Pull out each line of the data that includes the word "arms".

Study material
● ● ● ● ● ● ●

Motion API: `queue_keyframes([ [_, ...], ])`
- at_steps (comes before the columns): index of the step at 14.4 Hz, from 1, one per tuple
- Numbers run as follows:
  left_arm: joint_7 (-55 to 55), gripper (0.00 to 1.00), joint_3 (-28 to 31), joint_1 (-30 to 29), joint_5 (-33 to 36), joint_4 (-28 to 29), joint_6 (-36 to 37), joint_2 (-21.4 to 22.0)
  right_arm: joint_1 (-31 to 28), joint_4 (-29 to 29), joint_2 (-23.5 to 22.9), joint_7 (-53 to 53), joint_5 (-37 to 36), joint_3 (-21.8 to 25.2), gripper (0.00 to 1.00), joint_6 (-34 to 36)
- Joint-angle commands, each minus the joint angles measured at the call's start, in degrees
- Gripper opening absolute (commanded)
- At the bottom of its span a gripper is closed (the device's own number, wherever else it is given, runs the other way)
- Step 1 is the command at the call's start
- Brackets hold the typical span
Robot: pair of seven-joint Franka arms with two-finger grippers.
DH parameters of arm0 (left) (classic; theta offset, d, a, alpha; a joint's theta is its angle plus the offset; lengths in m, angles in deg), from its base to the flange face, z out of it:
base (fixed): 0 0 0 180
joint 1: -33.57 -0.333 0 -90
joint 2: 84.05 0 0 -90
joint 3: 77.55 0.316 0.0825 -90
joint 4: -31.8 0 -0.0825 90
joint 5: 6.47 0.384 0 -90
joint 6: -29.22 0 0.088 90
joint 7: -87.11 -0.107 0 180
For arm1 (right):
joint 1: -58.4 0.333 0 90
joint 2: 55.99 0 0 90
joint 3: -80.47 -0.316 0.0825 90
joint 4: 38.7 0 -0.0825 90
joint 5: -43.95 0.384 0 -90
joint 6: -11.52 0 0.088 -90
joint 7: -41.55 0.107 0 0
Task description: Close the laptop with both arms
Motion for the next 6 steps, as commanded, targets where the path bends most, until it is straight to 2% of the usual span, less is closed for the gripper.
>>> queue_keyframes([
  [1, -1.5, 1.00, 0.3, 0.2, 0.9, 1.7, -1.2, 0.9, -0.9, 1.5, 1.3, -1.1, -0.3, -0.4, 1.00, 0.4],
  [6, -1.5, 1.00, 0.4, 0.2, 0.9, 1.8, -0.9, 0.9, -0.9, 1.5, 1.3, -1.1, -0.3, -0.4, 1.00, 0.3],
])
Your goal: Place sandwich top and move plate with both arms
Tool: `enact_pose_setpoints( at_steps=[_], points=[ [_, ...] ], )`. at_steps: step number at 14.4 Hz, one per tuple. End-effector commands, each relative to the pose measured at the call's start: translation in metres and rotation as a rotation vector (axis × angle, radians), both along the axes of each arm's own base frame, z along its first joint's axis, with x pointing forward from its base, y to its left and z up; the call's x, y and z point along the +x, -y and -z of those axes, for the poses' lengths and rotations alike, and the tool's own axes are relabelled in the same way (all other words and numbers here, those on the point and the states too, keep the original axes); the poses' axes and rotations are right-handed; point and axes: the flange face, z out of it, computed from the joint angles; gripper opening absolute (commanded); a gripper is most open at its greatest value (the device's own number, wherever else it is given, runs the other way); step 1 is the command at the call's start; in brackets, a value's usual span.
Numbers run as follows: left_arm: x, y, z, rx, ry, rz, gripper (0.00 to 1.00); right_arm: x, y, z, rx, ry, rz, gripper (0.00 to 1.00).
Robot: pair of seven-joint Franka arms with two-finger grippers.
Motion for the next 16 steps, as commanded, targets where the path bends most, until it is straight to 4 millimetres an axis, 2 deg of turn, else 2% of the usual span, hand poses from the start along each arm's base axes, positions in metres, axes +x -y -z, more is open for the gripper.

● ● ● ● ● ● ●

Problem solution
Robot: pair of seven-joint Franka arms with two-finger grippers.
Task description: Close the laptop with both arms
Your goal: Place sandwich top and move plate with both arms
Robot: pair of seven-joint Franka arms with two-finger grippers.

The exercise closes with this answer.